Single NFS-server to redunant NFS-storage-Collection of common programming errors

Redundant NFS (in fact, any redundant storage) is not trivial.
Plan to spend a good amount of time (and capital) on this if you really want it to work well.

There are generally two options available to you:

Option 1: Buy redundant storage devices

This is the fastest (and usually most expensive) option. Pick a vendor who makes a storage device with redundancy features that meet your needs, give them the company credit card, and try not to get tears on the invoice.

The two major benefits of this route are that it’s fast (you get a pre-built solution you can just roll out by following the manual) and it’s supported (if you have a problem you call the vendor and yell until they fix it).

Option 2: Build it yourself

This site has a good outline of building a redundant iSCSI/NFS cluster using Debian Linux. It’s from 2009, but the principles are sound.
Specific step-by-step instructions on how to build this sort of environment is beyond the scope of Server Fault, but I can give you a rough outline of what you’ll need:

  • Shared (or replicated) storage In order to have redundancy on your storage layer you need to have the same data accessible from multiple locations – either by replicating it in real time, or by connecting everything to a shared pool of disks. A SAN is the usual way to meet the shared storage requirement. This is still a single point of failure, but when you put all your eggs in one of these baskets you make sure it’s a VERY good basket.

    DRBD or ZFS replication can meet the requirement for replicated storage if you elect to go that route – it’s probably cheaper than a SAN, and both technologies have developed to a very reliable state.

  • Multiple “front-end” systems Now that you have the storage worked out you need to make it accessible through redundant “front-end” systems – these are the machines that are running the NFS server (or whatever you use to serve up the disk to clients).

    You need at least two, running high-availability/failover software so if/when you lose one the other can take over. IP failover is the “easy” option here (if one box goes down the other assumes the “live” IP address).

  • Multiple physical paths to storage All the storage redundancy in the world doesn’t help you if everything goes through one wire.

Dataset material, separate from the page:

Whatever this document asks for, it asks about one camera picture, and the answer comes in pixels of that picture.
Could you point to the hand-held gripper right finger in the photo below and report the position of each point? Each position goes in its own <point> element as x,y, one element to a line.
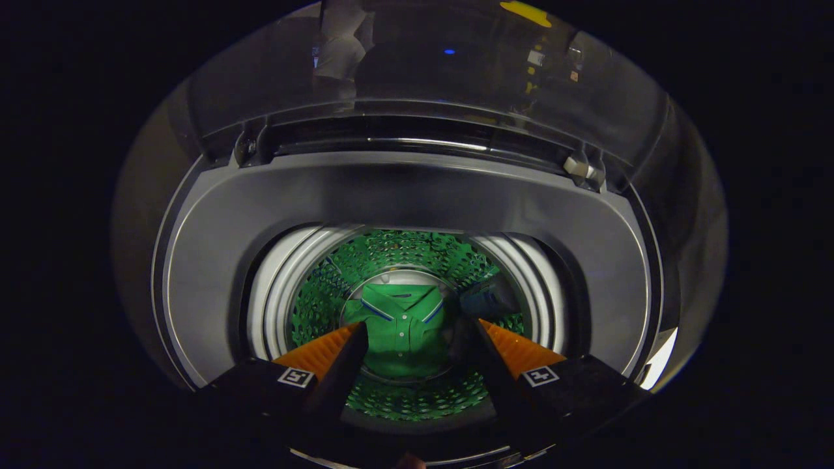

    You need to ensure that the client machines have multiple physical paths to get back to the storage front-ends, otherwise a failed switch leaves you with the same single-point-of-failure situation you’re trying to get out of.

Building your own redundant storage usually takes longer than a vendor solution, and you’re supporting it yourself (which means you need to be comfortable with the technology involved).
The major advantages are cost (you can often build the environment cheaper than vendor-provided solutions) and flexibility (you can tailor the solution to meet your needs and integrate with other parts of your environment – for example your backup system).

Stuff you need either way

You will need a test plan* prior to going live in production.
Ideally you should have it before you even start your build-out (knowing what failures you’re defending against will help you design your system).

Your goal in testing is to demonstrate that the absolute worst confluence of failures will not leave you in a position where you’re losing data (and ideally won’t cause an outage because your storage became inaccessible).
You may not find or test every possible failure scenario, but write down all the ones you can think of and make sure to test them. You don’t want to wait until your first day of live production use to discover that losing one disk in the standby machine can cause the primary to crash — at that point it’s too late to fix.